TASK INSTRUCTIONS> Where a line of the material includes the string "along", copy that line.
* * * * * * *
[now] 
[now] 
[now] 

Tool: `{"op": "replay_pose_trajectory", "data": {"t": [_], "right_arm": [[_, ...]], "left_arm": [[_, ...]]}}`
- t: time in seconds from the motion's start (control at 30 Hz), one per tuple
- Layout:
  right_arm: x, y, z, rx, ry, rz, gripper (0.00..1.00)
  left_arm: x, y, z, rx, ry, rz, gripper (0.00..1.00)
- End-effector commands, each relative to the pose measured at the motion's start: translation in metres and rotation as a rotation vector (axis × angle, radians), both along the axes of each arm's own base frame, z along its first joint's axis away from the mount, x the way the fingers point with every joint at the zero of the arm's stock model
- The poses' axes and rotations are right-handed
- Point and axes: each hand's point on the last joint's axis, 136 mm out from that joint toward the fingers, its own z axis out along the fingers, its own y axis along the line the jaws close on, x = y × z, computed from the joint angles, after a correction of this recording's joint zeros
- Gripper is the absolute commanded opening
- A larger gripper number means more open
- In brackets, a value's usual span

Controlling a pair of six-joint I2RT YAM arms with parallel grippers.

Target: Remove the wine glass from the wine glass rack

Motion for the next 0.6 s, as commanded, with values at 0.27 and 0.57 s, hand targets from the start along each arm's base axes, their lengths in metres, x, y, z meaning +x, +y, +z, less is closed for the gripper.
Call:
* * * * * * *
EXPECTED ANSWER>
- End-effector commands, each relative to the pose measured at the motion's start: translation in metres and rotation as a rotation vector (axis × angle, radians), both along the axes of each arm's own base frame, z along its first joint's axis away from the mount, x the way the fingers point with every joint at the zero of the arm's stock model
- Point and axes: each hand's point on the last joint's axis, 136 mm out from that joint toward the fingers, its own z axis out along the fingers, its own y axis along the line the jaws close on, x = y × z, computed from the joint angles, after a correction of this recording's joint zeros
Motion for the next 0.6 s, as commanded, with values at 0.27 and 0.57 s, hand targets from the start along each arm's base axes, their lengths in metres, x, y, z meaning +x, +y, +z, less is closed for the gripper.

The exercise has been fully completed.